Renaissance

Publié le 16 avril 2007 Lecture : 3 minutes.

L’irruption de Sidi Ould Cheikh Abdallahi (69 ans) dans la vie politique mauritanienne ressemble à une divine surprise. Élu de la manière la plus transparente qui soit – une première dans cette République des sables -, il incarne l’espoir. Tout le contraire d’un Maaouiya Ould Taya, poussé vers la sortie le 3 août 2005 au terme de l’un des règnes les plus éprouvants qu’ait connu la Mauritanie. Pendant deux décennies, son pouvoir sectaire fut sans partage et finit même par diviser le peuple mauritanien. Sur fond de brimades et de racisme. Malgré leur foi commune en l’islam, le partage des mêmes coutumes et de nombreux mariages mixtes, Négro-Mauritaniens et Beydanes avaient de plus en plus de mal à vivre ensemble.
Mais comme il ne faut jamais désespérer des hommes, l’heure de la réprobation finit par sonner, « au bout du petit matin », comme disait le poète martiniquais Aimé Césaire. Le 3 août 2005, un groupe de militaires patriotes entreprit de redonner à la Mauritanie son identité plurielle. Ce fut presque une renaissance. Même s’il s’est abstenu de mettre sur le tapis ce que beaucoup appellent le « passif humanitaire » de l’ère Ould Taya, la lutte contre la survivance de l’esclavage et la mise en place de mécanismes de rééquilibrage économique, Ely Ould Mohamed Vall, hier bras droit du président déchu et aujourd’hui redresseur de torts, mérite le respect. Comme tous ceux qui l’ont accompagné et soutenu dans cette épreuve : la remise en cause d’un système basé sur la ségrégation, le clientéliste et l’arrivisme – tribal ou autre. Au-delà de la parole donnée, et respectée, Ely et ses amis ont dressé une passerelle menant vers l’unité et la réconciliation nationales.
Dans cette Mauritanie nouvelle, les uns et les autres doivent apprendre à se (re)découvrir. C’est d’ailleurs ce qui m’a décidé à mettre un terme à mes années d’exil. Dix ans : c’est le temps que j’aurai passé hors de mon pays. Dix ans de nuits obscures pendant lesquelles je n’ai pu rendre visite au cimetière de mes ancêtres. Quiconque sait le rapport aux défunts dans les sociétés africaines comprendra la peine que ne peut manquer de provoquer une telle privation. Pour voir mes parents, j’ai eu recours au vieux précepte de la sagesse peule : « moyto ndoga », « faufile-toi et prends la fuite ». Pourtant, je n’ai ni sang sur les mains ni paroles de haine à la bouche. Ô certes, comme des milliers de Mauritaniens indésirables chez eux, il m’est arrivé de hausser le ton et d’affirmer contre toute évidence que « ceci n’est pas mon peuple ». Cette colère, qui aurait dû être perçue comme une manifestation d’amour contrarié, sera sanctionnée par une longue errance à travers la France et d’autres pays.

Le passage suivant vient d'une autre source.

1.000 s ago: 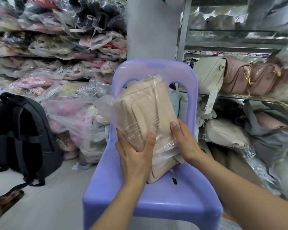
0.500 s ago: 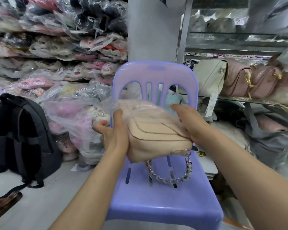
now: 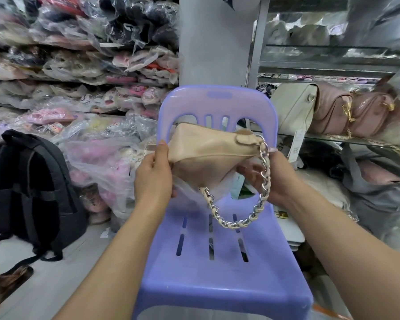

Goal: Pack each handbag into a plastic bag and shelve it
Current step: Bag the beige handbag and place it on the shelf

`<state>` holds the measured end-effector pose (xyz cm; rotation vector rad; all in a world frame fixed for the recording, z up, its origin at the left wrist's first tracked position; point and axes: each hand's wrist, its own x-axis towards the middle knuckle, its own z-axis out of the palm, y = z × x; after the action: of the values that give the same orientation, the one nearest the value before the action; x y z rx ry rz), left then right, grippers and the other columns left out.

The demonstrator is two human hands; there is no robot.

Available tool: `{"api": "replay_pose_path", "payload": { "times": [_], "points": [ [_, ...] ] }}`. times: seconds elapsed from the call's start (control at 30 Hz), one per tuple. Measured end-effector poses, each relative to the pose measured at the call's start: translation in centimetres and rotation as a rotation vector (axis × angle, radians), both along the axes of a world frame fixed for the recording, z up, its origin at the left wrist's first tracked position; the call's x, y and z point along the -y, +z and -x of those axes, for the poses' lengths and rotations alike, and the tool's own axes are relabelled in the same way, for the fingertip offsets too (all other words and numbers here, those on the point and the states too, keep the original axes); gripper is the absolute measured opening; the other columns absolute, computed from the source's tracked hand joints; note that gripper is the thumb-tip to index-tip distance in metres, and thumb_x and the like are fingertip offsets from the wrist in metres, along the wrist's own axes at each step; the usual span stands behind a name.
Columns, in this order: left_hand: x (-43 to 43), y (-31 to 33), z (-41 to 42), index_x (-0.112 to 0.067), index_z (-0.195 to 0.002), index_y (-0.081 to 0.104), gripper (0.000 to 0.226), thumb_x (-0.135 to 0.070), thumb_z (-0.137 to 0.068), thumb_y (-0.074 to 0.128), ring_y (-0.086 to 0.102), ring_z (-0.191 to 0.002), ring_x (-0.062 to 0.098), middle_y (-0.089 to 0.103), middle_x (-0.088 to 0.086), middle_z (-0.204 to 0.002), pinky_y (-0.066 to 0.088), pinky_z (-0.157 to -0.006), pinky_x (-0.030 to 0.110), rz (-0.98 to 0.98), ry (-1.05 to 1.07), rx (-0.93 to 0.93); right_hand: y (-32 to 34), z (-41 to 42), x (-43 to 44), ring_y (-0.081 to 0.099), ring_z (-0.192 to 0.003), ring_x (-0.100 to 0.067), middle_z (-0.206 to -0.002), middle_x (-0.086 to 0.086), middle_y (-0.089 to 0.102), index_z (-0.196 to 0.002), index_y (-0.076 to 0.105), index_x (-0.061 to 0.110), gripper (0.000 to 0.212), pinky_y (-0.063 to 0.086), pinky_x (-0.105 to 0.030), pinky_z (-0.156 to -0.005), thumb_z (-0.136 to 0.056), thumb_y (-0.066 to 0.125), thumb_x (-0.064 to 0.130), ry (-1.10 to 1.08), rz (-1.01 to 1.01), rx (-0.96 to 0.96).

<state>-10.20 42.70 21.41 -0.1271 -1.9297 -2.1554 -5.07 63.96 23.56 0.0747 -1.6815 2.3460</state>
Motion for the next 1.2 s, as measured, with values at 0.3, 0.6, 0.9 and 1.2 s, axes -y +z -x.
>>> {"api": "replay_pose_path", "payload": {
  "times": [0.3, 0.6, 0.9, 1.2],
  "points": [
    [0.6, 0.5, 0.7, -0.028, -0.098, 0.058, 0.024, -0.046, -0.104, 0.042, 0.061, -0.055, 0.022, 0.063, 0.003, -0.090, 0.043, -0.037, 0.023, 0.023, 0.106, -0.053, 1.1, 0.4, 1.6, 0.059, -0.044, -0.006, -0.063, -0.001, 0.067, -0.099, 0.071, 0.003, 0.014, 0.051, -0.017, -0.046, -0.096, 0.059, -0.003, -0.268, 0.156, 0.048],
    [0.8, 0.2, 0.2, -0.033, -0.115, 0.040, 0.024, -0.029, -0.097, 0.055, 0.069, -0.084, 0.027, 0.058, -0.005, -0.112, 0.057, -0.072, 0.040, 0.120, 0.076, -0.270, 1.5, 0.8, 2.7, 0.060, -0.055, -0.014, -0.069, -0.006, 0.070, -0.107, 0.071, 0.000, 0.021, 0.049, -0.025, -0.055, -0.090, 0.061, -0.006, -0.445, 0.023, 0.036],
    [1.2, -1.3, 0.0, -0.034, -0.110, 0.061, 0.022, -0.025, -0.095, 0.048, 0.063, -0.107, 0.037, 0.013, 0.009, -0.160, 0.042, -0.103, 0.036, 0.676, -0.012, -0.290, 1.7, 0.1, 5.1, 0.055, -0.073, -0.016, -0.089, -0.002, 0.058, -0.088, 0.071, 0.015, 0.030, 0.048, -0.034, -0.069, -0.094, 0.060, 0.042, -0.523, -0.445, 0.025],
    [1.3, -1.1, 0.1, -0.028, -0.093, 0.062, 0.005, -0.033, -0.095, 0.063, 0.057, -0.070, -0.019, 0.019, 0.012, -0.158, 0.033, -0.082, 0.015, 0.610, -0.015, -0.348, 2.8, -1.2, 7.1, 0.076, -0.070, -0.032, -0.088, -0.013, 0.066, -0.128, 0.028, 0.034, 0.055, 0.063, -0.039, -0.055, -0.089, 0.062, 0.016, -0.222, -1.070, 0.203]
  ]
}}
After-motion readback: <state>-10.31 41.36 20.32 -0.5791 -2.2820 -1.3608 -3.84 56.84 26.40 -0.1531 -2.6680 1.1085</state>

Aujourd’hui plus qu’hier, j’ai foi en ma patrie. Même si demain reste un jour inconnu. Les plaies du pays blessé sont encore douloureuses. Difficile d’oublier les nuits obscures. Difficile d’exiger des victimes ou de leurs proches qu’ils pardonnent : leurs âmes se sont habituées à la haine. Pourtant, le sursaut national est à ce prix. Oui, il faut pardonner, il faut renouer le dialogue. Aux côtés de Sidi Ould Cheikh Abdallahi, qui, dès sa première déclaration, a promis d’être le président de tous les Mauritaniens. Et demandé à tous les exilés de regagner leur pays. On ne remplit pas un puits en sifflotant loin du bord. Pour avoir de l’eau, il faut retrousser ses manches, mettre toutes ses forces dans la pioche qui fera jaillir la goutte d’espérance. C’est à cette condition que plus rien ne sera comme avant. Et que la Mauritanie renaîtra.